▸ What to produce
Keep every line of the data below that has the string "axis" and present those lines.

▸ Dataset excerpt
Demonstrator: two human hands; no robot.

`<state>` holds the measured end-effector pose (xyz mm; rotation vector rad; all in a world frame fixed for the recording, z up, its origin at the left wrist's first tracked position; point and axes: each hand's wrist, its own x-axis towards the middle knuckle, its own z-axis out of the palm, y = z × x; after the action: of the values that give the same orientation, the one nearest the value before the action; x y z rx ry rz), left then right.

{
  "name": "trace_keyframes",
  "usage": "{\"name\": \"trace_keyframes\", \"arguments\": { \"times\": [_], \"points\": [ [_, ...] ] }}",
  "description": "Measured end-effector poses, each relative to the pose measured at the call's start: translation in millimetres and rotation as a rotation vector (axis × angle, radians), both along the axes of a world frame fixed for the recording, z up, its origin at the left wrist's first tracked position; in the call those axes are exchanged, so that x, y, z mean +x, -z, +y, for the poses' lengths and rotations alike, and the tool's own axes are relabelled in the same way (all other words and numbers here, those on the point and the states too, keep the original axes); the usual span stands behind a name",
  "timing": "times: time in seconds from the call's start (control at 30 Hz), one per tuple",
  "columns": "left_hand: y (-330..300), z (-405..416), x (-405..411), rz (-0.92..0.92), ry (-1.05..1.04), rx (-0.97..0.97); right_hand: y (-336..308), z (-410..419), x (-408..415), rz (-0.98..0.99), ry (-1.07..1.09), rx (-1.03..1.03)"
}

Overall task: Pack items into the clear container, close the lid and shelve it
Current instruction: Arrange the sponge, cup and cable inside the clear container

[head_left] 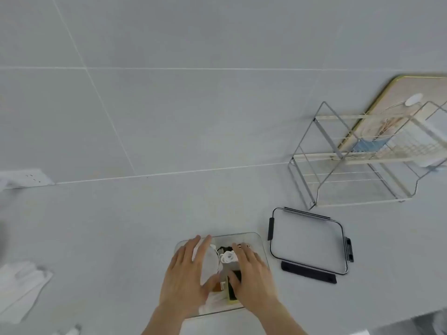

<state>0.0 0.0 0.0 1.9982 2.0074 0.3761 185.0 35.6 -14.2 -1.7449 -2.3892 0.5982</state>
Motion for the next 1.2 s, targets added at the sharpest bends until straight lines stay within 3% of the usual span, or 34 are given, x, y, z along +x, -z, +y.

▸ Response for this exercise
`<state>` holds the measured end-effector pose (xyz mm; rotation vector rad; all in a world frame fixed for the recording, z up, its origin at the left wrist's first tracked position; point and axes: each hand's wrist, its own x-axis towards the middle knuckle, its own z-axis out of the palm, y = z × x; after the action: of the values that give the same orientation, the one nearest the value before the action; x y z rx ry rz), left then right.
  "description": "Measured end-effector poses, each relative to the pose measured at the call's start: translation in millimetres and rotation as a rotation vector (axis × angle, radians), both along the axes of a world frame fixed for the recording, z up, its origin at the left wrist's first tracked position; in the call those axes are exchanged, so that x, y, z mean +x, -z, +y, for the poses' lengths and rotations alike, and the tool's own axes are relabelled in the same way (all other words and numbers here, those on the point and the states too, keep the original axes); the usual span stands behind a name",

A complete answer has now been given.